§ **Activity**
Find the line below with "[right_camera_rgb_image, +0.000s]" and the line with "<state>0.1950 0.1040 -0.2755". Output exactly those lines and everything between them, leaving out the pictures.

== Segment start ==

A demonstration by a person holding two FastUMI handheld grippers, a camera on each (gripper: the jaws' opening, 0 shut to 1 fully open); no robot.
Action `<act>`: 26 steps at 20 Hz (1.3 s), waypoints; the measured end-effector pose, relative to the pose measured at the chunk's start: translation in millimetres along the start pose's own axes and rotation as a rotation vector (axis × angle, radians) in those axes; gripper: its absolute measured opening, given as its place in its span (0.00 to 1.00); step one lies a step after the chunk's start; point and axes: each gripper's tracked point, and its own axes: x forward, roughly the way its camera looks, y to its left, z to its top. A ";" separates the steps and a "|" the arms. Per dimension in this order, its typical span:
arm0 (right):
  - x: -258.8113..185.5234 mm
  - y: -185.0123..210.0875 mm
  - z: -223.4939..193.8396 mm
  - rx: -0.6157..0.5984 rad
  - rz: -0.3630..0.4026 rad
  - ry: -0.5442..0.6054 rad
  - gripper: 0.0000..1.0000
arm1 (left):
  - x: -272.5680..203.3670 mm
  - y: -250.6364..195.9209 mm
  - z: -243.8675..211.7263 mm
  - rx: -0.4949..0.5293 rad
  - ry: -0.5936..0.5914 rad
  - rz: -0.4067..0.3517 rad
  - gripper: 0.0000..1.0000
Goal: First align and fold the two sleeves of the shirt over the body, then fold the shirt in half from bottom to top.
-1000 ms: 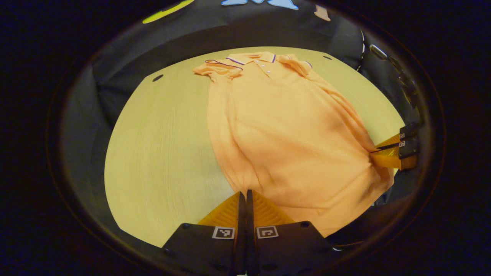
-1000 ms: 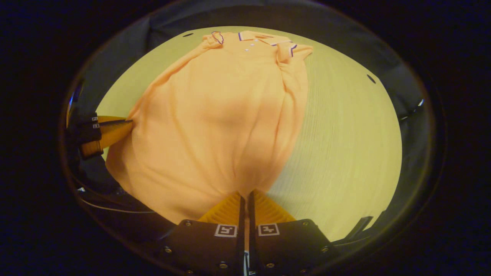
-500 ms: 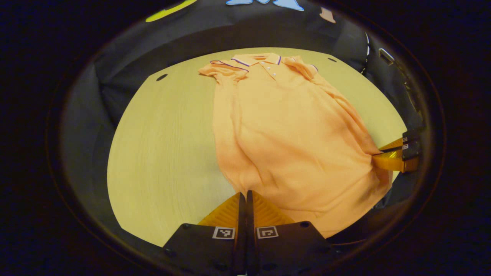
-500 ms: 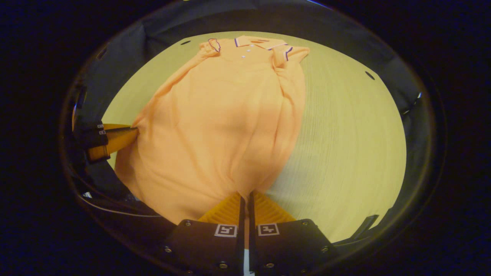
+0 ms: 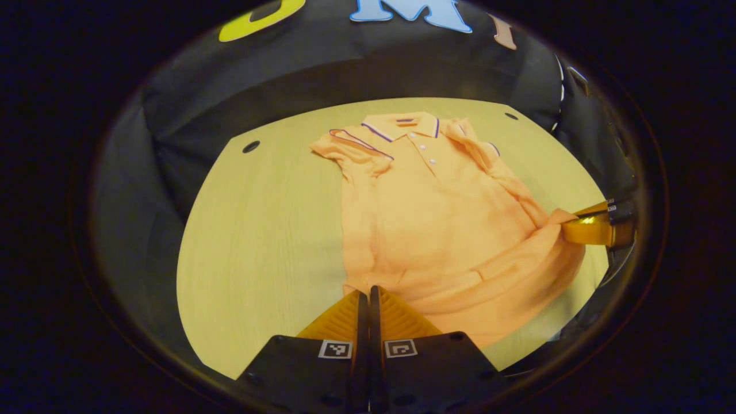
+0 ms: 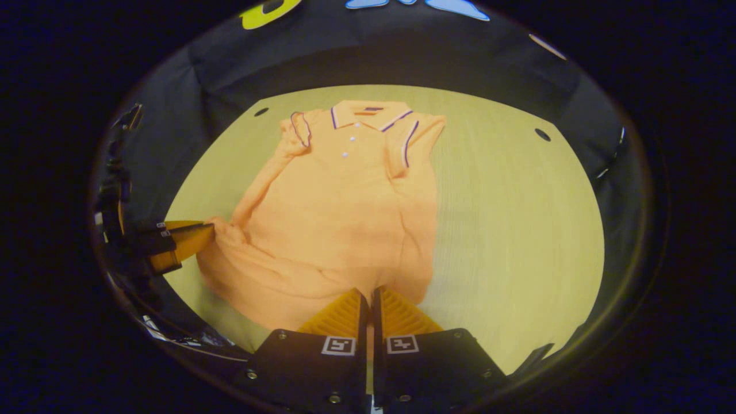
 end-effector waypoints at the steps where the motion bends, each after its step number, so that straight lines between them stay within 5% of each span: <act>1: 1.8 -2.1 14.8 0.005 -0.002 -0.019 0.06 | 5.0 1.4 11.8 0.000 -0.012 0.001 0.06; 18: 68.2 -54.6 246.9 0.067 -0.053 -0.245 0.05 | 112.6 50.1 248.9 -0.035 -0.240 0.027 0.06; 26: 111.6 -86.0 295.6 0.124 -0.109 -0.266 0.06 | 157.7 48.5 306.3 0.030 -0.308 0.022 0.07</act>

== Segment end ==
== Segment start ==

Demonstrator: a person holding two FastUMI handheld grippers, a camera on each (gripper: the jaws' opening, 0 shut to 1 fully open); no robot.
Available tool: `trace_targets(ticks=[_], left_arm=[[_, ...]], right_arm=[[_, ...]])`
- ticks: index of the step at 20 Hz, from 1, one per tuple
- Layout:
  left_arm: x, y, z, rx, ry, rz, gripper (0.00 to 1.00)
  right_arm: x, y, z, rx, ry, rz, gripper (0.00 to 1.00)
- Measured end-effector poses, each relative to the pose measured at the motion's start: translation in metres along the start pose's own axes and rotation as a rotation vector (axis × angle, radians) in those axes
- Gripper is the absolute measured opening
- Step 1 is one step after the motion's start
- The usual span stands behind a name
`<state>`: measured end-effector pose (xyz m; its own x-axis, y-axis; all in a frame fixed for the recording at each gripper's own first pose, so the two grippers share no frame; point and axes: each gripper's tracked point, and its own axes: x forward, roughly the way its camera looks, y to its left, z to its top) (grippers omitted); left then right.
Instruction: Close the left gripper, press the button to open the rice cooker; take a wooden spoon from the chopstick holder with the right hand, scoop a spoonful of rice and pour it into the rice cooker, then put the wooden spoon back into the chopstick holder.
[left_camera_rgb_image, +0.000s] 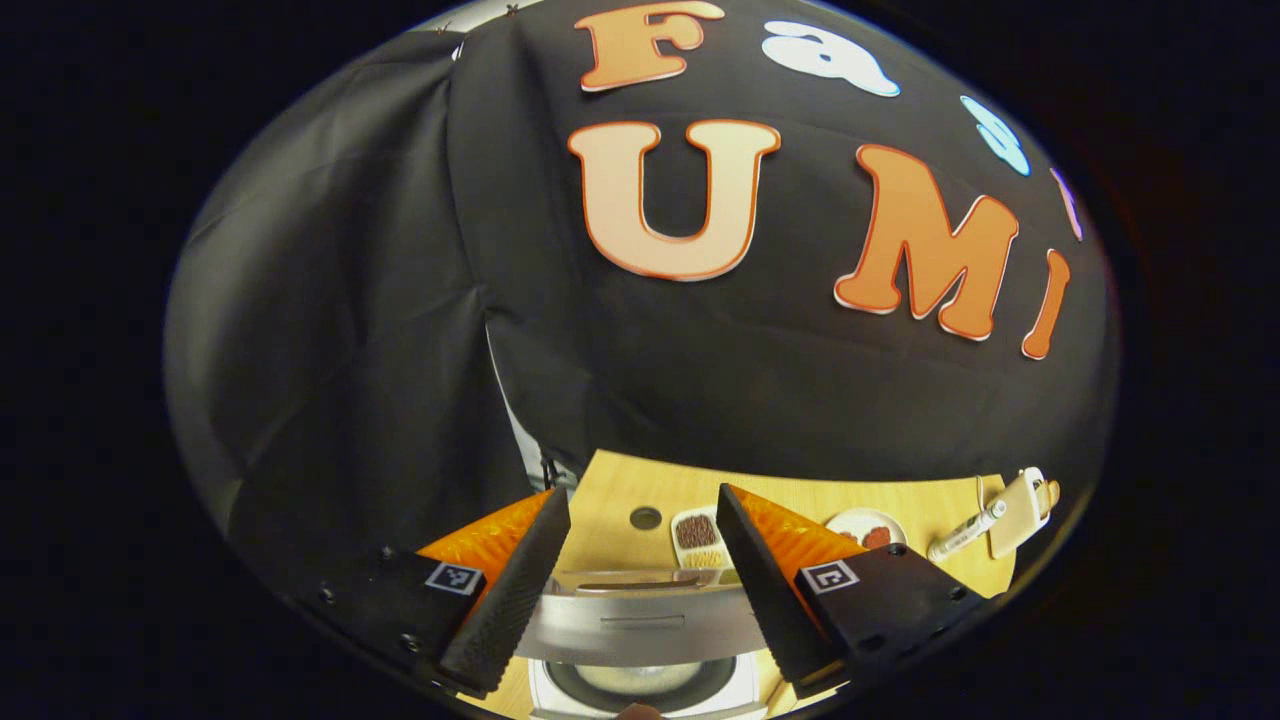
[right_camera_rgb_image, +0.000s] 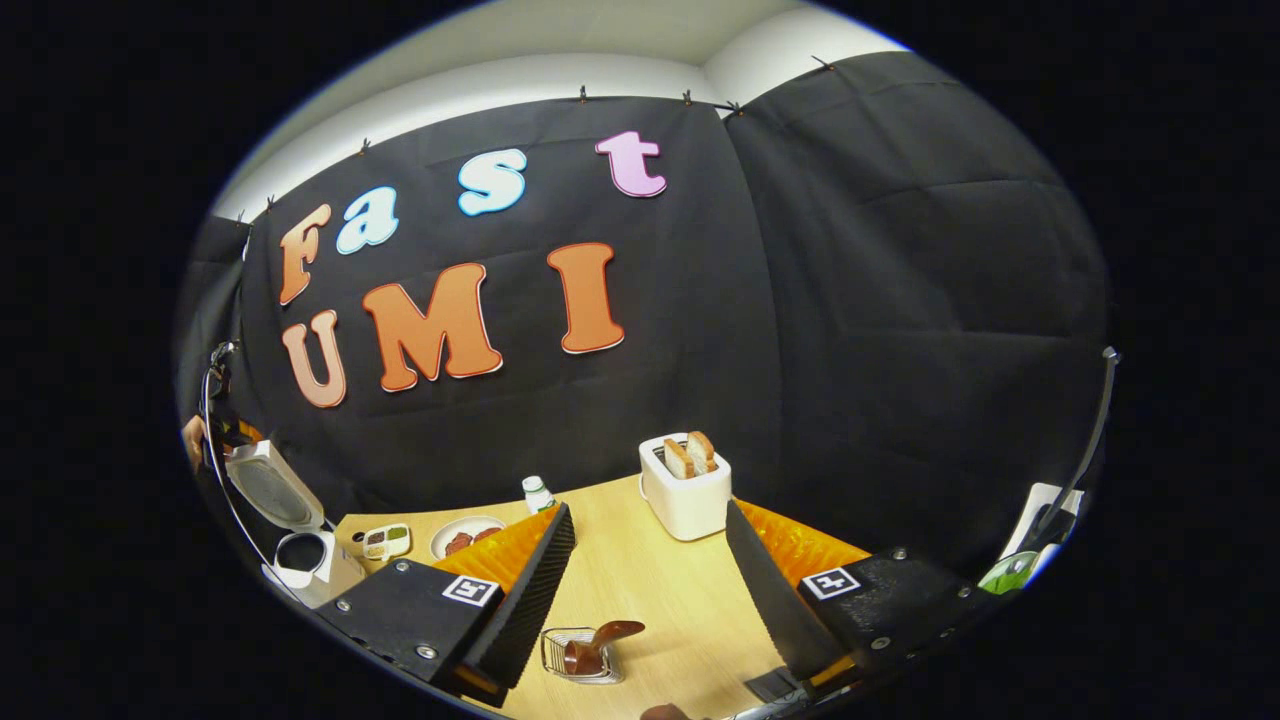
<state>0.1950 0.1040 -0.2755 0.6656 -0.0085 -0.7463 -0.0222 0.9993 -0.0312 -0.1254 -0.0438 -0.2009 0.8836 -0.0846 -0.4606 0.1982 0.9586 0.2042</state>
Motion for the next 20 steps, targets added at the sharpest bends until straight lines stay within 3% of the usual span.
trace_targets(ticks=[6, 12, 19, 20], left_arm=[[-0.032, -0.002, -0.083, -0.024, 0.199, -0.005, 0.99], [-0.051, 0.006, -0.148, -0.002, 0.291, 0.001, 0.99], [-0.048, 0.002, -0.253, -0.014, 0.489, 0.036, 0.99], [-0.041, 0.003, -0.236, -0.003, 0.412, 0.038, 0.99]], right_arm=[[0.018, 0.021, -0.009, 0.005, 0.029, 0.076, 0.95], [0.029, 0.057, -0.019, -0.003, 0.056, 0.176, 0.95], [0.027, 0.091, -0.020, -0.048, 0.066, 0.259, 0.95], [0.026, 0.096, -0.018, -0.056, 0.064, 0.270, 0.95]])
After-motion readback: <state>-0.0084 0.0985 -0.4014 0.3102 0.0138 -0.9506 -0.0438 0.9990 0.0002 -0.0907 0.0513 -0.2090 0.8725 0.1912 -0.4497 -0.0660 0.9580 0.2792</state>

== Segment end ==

§ **Result of this exercise**
[right_camera_rgb_image, +0.000s] 
<state>0.1950 0.1040 -0.2755 0.6656 -0.0085 -0.7463 -0.0222 0.9993 -0.0312 -0.1254 -0.0438 -0.2009 0.8836 -0.0846 -0.4606 0.1982 0.9586 0.2042</state>

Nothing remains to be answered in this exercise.